Brand A – 25, Brand B – 40, Brand,
C –14 and Brand D – 37
(ii)
Collection of term marks in
Mathematics of your class mates.
39, 20, 19, 47, 50, 26, 35, 40, 17, 25, 41.
(iii)
Number of students playing
different sports from your class.
Volley ball –12 Kabaddi – 10
Hockey – 9 Cricket – 7 Badminton – 7
(iv)
Staff ’s age in a company
27,
51, 19, 21, 46, 35, 52, 25, 57, 29.
The
above facts are some more examples for data,
Let us now see the kinds
of data. There are two kinds of data namely primary data and secondary data.
Primary data:
These are the data that
are collected in person for the first time for a specific purpose. Here, Kamaraj has collected the data of math marks from the
students in person. It is called primary data.
Also, (i) Census in a
village
(ii)
Collection of colours which the students like in a class are some examples of
primary data.
Secondary data:
These are the data that
are sourced from some places that has originally collected it. This kind of
data has already been collected by some other persons. The statistical
operation may have been performed on them already. Here, Geetha
also collected the data but she took it from a record which had already
collected them. This is called secondary data.
Also, (i) The details of 'PATTA' for a land can be had from the
registration office.
(ii)
Birth–Death details data can be got from concern office are some examples of
secondary data.
2.Data in Tabular form
To make the given data
easily understandable, we tabulate the data in the form of tables or charts. A
table has three columns that contains
(i)Variable /Class (ii)
Tally Marks (iii)
Frequency
Variable / Class:
Arrange the given data
from the lowest to the highest in the first column under the heading variable
or class.
Tally Marks:
A vertical line(|) which is marked against each item falling in the
variable /class is called tally marks.
Frequency:
The number of times an
observation occurs in the given data is called the frequency of the
observation. This is easily counted from the tally marks column.
For
example:
From the table, we understand that three
students got 10 marks, five students got 14 marks and so on.
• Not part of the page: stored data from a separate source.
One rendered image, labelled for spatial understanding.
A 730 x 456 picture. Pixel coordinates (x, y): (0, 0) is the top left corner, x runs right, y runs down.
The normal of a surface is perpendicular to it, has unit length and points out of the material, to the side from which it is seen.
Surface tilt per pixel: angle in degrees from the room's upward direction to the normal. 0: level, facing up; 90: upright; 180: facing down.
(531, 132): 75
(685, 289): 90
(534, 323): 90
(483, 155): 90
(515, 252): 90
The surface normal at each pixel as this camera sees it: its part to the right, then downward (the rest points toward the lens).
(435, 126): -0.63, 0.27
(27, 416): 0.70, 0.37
Ungrouped data or Discrete Data:
An ungrouped data can
assume only whole numbers and exact measurement. These are the data that cannot
have a range of values. A usual way to represent this is by using Bar graphs
Examples: 1. The number of
teachers in a school.
2. The number
of players in a game.
Grouped data or Continuous Data:
A grouped data is any
value within a certain interval. The data can take values between certain range
with the highest and the lowest value. Continuous data can be tabulated in what
is called as frequency distribution. They can be graphically represented using Histograms.
Example: 1. The age of persons in a village.
2. The height
and the weight of the students of your class.
3 Frequency distribution table
Frequency distribution:
A frequency distribution
is the arrangement of the given data in the form of the table showing frequency
with which each variable occurs.
If we have more number
of students in the class , it would be very difficult
to understand and to get information unless it is organised. For this reason,
we organise larger data into a table called the frequency distribution table.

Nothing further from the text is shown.